Eric Whitacre's Virtual Choir
This is a great example of how the internet can accomplish a task that otherwise would be impossible. It shows how technology can connect people from all walks of life to create something truly amazing. Bravo!
Teaching In The 21st Century
Teaching In The 21st Century, by Kevin Roberts, provides great insight into the changes that are taking place in education. I love the phrase in the video that says students aren't to be entertained but they are to be engaged. And how will we engage our students? Kevin Roberts is right when he says we have to be relevant and discover ways to teach students how to use the technology that is available, how to gather information, and how to decipher and apply that information in all the core subjects we are responsible for teaching.

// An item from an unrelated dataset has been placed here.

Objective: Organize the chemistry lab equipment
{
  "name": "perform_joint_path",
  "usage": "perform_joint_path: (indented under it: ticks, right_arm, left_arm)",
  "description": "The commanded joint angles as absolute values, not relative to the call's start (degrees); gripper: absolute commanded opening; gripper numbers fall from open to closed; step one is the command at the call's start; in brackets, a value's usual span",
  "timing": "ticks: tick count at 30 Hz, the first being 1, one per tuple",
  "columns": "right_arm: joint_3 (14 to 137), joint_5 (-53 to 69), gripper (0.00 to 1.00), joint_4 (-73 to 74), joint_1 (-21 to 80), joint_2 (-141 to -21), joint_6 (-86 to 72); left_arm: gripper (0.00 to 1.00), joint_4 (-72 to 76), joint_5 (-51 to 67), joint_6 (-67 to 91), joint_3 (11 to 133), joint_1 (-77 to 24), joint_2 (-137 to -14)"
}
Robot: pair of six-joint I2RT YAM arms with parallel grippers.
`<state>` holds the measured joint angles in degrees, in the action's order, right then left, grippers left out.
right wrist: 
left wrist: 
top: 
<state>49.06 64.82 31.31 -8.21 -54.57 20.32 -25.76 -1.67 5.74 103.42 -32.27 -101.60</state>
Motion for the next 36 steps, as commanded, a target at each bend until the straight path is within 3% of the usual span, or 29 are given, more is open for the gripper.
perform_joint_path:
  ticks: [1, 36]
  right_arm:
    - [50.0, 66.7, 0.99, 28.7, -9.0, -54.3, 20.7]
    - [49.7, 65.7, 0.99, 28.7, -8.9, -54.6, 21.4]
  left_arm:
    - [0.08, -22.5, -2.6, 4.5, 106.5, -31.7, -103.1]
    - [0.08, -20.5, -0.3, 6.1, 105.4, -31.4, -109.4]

It is something I will have to research and to which I will have to give great thought. How will I teach high school math in the 21st century? Will I lecture or will my classroom be interactive? What kind of e-portfolios will my students build? How will we incorporate blogs and podcasts into our math lessons? What resources and tools are available, how do we find them, and how are we going to use them? These are definitely things I need to be asking if I'm going to have students who are engaged.
The Flipped Classroom
I'm loving this idea. I especially found Katie Gimbar's videos to be of great interest since I'm planning to be a math teacher. This has been saved to my folder of great resources for my future classroom. I think this style is not only useful for the students but it also gives parents access to the content and keeps them informed of their child's progress. As a teacher, I like the idea of less lecturing and more interacting. I think the flipped classroom sounds like a very engaging concept.